Introduction.  Vulvovaginal atrophy (VVA) is reported by one-quarter to one-half of postmenopausal women.

Aim.  We evaluated the prevalence, inconvenience of, and issues surrounding hormone use for VVA symptoms in women who were current, past, and never users of menopausal hormone therapy (MHT), along with the relationship of sexual activity to VVA symptoms.

Methods.  An online survey was sent to 3,471 women ≥45 years old participating in a panel of approximately 43,000 U.S. adults maintained by Knowledge Networks. Respondents were stratified by MHT use (current, past, and never) and sexual activity (sexually active and not sexually active). Final respondent data underwent a poststratification process and Chi-square analysis of hormone use and VVA by sexual activity.

Main Outcome Measures.  Percent, calculated as the ratio of response over total responding for each survey question for all and stratified respondents.

Results.  Forty-five percent (1,038/2,290) of respondents (age range 45–89 years; mean 60.7 years) were postmenopausal and currently or previously experienced VVA. Approximately 60% of past or never users of MHT reported vaginal symptoms; >90% found them bothersome. In comparison, 82% of current users reported VVA symptoms prior to use. 85% of all respondents were aware of safety issues associated with MHT. The prevalence and perceived severity of VVA symptoms were substantial but less frequent in nonsexually active women. Analysis of MHT use by past or current hormone use indicated a trend away from oral dosing and towards patch or vaginal hormones.

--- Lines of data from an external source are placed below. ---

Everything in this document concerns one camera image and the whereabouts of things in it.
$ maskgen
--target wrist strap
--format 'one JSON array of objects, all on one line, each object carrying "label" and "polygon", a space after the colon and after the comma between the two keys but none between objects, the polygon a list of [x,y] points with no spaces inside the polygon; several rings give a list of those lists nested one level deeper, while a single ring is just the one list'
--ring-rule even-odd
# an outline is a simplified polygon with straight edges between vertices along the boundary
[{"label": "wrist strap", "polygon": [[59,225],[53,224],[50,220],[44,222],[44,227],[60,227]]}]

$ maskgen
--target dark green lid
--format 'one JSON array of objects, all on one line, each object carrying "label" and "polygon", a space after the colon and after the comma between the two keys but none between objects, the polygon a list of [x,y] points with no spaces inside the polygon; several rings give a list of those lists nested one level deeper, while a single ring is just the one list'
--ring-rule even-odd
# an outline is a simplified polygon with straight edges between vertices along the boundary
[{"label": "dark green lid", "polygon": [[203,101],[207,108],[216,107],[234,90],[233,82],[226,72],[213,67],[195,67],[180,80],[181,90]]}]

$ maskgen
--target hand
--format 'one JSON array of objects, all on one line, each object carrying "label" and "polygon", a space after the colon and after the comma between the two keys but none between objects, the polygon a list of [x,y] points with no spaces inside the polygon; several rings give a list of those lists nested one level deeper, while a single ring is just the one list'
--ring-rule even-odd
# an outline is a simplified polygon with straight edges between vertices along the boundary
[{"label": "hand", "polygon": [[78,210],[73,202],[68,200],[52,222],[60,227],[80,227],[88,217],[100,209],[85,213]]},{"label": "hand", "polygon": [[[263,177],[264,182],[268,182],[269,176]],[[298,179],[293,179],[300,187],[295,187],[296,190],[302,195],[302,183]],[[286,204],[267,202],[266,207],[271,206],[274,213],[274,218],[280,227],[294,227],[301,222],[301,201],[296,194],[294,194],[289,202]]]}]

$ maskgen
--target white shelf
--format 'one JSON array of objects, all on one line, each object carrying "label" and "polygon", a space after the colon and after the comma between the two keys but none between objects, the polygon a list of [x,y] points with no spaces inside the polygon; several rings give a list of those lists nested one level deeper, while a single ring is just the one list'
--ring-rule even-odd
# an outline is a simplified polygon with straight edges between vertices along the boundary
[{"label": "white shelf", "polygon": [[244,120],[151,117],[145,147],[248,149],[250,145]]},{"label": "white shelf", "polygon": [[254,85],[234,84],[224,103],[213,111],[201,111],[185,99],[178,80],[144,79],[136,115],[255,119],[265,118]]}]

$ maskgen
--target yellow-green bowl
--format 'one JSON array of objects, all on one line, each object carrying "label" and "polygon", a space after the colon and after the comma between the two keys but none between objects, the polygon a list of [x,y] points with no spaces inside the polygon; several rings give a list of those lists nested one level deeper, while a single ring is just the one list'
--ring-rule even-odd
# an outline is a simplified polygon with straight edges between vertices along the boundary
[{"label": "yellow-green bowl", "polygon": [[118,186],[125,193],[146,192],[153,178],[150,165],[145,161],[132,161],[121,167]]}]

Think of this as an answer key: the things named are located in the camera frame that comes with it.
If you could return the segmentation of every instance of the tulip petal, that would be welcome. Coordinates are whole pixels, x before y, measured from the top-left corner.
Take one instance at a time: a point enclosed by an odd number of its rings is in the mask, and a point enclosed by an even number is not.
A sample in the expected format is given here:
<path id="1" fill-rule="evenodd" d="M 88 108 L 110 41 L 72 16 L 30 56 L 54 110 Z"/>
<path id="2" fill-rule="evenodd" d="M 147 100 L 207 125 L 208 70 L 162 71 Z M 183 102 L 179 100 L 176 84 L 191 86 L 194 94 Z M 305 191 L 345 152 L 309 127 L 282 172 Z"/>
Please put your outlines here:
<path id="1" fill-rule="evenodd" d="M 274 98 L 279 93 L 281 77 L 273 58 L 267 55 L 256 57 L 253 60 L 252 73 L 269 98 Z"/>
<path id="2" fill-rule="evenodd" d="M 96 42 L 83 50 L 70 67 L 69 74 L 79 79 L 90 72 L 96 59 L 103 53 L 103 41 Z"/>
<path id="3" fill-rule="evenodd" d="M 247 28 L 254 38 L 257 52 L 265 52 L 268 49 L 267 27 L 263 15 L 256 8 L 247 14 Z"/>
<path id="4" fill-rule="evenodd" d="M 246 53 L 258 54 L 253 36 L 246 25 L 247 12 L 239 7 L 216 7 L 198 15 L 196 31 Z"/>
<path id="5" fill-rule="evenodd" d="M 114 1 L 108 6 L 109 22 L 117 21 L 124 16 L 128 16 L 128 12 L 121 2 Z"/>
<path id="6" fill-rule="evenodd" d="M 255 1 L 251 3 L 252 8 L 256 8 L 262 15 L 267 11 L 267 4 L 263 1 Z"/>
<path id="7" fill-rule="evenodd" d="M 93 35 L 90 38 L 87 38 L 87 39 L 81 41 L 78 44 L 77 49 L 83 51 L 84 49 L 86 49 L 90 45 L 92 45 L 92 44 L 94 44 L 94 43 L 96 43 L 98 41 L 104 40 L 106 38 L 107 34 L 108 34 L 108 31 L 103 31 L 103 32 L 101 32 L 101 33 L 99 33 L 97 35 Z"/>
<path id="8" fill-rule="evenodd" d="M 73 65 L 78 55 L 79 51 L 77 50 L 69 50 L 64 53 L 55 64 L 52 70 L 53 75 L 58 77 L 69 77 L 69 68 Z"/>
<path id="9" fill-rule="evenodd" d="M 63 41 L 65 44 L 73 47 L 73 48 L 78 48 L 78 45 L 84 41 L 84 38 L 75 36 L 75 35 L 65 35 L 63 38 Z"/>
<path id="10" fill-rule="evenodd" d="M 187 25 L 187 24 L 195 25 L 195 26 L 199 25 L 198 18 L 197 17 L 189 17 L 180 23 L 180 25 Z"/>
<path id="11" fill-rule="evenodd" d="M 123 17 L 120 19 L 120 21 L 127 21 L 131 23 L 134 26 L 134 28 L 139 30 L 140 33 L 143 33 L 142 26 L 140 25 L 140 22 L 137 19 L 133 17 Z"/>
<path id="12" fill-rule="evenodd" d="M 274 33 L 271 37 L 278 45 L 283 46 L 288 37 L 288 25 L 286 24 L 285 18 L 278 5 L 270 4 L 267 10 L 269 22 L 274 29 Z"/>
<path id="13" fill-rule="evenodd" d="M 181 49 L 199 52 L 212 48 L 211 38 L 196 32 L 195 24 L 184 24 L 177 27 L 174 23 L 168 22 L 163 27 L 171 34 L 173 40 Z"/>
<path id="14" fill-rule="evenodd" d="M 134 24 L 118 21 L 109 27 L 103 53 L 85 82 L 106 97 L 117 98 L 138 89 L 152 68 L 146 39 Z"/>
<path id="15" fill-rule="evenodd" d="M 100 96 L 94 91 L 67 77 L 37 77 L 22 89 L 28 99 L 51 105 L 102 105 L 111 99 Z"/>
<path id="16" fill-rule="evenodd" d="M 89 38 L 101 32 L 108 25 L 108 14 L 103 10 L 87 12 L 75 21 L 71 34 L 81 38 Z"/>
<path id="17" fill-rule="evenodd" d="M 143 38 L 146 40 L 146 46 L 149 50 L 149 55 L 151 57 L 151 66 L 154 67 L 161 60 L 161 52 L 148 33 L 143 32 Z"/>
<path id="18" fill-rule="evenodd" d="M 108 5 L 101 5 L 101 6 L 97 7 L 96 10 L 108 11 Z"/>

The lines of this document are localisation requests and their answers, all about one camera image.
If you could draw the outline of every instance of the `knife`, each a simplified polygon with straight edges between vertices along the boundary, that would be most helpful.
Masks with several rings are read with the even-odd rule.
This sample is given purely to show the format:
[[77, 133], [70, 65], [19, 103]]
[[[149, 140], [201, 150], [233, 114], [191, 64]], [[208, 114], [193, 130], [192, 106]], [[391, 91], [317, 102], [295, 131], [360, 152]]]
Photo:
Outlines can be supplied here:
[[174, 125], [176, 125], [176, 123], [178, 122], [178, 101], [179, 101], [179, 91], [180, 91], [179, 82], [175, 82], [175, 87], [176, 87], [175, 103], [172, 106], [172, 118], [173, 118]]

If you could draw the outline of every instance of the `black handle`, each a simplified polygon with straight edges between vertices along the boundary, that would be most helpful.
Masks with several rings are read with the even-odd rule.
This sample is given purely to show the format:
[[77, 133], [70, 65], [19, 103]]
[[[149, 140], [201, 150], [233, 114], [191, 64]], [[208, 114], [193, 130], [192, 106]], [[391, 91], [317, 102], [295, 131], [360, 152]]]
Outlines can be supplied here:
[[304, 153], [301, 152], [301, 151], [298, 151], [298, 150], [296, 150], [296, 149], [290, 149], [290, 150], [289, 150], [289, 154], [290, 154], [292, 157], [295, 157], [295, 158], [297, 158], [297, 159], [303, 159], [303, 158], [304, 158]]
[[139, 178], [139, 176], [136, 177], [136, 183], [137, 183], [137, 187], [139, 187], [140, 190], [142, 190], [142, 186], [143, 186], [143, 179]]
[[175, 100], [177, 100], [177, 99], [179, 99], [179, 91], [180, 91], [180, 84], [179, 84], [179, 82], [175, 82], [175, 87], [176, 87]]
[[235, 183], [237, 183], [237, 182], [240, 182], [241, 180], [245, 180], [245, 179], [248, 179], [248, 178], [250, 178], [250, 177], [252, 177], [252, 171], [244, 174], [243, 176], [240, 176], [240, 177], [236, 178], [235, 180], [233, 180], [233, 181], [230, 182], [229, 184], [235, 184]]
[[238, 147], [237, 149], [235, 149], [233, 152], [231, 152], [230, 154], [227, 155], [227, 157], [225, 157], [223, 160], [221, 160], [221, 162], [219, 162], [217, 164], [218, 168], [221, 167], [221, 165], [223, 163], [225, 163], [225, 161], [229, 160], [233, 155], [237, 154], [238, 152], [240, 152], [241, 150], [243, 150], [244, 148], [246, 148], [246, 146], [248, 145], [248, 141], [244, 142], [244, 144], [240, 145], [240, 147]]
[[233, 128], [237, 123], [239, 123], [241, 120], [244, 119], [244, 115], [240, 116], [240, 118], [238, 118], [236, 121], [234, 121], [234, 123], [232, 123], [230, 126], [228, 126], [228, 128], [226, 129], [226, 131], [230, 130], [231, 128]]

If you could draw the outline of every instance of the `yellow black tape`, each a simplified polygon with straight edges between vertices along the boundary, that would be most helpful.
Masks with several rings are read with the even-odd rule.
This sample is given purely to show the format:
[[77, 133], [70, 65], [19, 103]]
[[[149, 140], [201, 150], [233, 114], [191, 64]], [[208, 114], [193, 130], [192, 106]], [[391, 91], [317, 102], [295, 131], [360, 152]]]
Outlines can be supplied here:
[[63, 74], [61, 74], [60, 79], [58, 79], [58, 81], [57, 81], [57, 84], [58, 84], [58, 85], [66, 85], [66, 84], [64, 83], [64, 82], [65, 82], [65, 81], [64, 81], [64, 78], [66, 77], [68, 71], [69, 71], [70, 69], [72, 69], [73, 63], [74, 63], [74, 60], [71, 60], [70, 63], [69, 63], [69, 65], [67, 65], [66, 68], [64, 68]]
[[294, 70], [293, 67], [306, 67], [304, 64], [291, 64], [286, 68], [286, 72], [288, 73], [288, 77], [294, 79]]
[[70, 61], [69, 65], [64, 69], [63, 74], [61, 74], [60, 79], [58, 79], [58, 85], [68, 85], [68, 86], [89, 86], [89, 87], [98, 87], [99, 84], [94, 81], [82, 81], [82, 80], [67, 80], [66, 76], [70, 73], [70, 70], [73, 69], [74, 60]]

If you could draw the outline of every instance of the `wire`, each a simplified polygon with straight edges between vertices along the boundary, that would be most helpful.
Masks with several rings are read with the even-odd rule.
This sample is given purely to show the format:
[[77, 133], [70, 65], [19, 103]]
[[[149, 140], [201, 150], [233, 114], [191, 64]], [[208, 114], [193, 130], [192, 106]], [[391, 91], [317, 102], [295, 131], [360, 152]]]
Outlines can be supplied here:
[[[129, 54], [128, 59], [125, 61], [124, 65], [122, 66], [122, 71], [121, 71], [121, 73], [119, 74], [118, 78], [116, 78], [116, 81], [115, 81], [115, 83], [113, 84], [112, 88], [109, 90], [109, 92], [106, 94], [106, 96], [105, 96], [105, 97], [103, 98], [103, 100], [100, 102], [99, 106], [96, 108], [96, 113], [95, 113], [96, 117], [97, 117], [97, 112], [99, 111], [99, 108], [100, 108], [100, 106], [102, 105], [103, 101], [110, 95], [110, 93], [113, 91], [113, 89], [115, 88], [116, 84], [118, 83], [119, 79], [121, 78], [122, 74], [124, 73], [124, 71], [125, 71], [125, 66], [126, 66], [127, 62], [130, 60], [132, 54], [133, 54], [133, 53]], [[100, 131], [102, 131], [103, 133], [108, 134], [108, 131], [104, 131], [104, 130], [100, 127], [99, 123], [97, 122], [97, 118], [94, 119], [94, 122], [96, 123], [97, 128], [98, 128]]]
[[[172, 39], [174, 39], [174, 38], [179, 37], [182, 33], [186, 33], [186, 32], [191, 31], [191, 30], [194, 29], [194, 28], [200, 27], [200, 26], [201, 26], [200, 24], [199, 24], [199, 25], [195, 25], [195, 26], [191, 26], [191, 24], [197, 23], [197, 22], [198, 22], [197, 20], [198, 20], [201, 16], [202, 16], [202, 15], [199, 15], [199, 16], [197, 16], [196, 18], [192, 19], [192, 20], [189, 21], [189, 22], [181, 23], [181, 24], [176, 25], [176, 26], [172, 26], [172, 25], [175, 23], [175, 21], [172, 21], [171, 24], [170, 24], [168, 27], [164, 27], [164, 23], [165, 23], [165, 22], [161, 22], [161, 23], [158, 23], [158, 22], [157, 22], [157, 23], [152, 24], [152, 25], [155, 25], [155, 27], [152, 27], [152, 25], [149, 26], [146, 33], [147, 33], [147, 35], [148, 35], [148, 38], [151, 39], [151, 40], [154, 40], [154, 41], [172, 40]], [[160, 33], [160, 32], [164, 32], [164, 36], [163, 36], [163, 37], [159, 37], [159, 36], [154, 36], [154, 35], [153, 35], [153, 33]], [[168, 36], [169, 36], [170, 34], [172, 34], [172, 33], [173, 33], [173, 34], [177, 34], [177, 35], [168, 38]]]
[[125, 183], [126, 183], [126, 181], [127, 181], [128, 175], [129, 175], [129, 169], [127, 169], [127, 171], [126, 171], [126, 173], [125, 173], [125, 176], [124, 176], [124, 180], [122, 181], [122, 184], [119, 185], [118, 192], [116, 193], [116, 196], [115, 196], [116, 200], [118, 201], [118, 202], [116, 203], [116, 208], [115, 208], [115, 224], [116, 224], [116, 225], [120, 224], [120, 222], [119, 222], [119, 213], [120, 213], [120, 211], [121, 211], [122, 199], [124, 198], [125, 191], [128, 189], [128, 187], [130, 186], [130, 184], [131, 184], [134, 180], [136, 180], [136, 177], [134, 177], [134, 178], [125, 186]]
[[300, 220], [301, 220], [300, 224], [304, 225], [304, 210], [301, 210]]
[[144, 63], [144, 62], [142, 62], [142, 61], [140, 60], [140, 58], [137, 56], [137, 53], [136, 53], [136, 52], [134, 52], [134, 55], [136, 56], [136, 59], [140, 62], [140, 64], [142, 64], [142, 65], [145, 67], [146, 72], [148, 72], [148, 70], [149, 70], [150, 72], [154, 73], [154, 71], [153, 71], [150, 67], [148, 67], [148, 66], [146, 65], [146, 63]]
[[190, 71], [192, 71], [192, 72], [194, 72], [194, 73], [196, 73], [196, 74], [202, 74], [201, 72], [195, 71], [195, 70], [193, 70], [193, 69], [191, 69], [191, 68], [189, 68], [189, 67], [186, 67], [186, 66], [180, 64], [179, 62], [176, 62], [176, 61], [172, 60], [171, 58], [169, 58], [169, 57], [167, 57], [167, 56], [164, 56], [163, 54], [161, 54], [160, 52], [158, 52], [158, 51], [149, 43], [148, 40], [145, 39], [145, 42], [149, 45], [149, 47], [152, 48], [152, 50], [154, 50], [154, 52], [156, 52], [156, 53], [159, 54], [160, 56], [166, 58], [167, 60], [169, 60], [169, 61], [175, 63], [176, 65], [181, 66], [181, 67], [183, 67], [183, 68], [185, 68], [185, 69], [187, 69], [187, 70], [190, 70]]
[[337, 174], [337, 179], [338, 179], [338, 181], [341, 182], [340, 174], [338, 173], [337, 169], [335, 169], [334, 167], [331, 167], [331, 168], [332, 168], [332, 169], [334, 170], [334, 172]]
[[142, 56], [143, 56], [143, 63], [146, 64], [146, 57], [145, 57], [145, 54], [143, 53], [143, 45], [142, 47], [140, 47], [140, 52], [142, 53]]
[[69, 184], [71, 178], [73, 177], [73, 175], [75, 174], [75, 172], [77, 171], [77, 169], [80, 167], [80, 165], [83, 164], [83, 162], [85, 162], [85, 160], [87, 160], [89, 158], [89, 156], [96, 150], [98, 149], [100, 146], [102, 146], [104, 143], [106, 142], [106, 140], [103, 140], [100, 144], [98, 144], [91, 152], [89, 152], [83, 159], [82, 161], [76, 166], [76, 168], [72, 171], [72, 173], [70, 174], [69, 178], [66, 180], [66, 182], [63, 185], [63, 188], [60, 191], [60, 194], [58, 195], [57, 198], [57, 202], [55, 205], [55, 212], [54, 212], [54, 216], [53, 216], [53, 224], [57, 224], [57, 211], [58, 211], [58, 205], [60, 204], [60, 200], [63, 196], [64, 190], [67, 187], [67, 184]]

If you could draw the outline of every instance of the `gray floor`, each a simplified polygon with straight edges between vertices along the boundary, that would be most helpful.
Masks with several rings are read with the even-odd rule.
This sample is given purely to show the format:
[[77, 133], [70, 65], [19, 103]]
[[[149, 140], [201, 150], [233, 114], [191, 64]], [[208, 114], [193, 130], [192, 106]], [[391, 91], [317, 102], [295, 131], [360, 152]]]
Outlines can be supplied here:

Conclusions.  Postmenopausal women have a high rate of VVA symptoms. Those who use MHT do so for multiple reasons—hot flashes, VVA, bone protection, dyspareunia—and most have concerns about long-term safety, despite the fact that the majority of MHT use was for >5 years. Safety concerns and lack of physician recommendation were major reasons for not using or discontinuing MHT. Santoro N, and Komi J. Prevalence and impact of vaginal symptoms among postmenopausal women. J Sex Med 2009;6:2133–2142.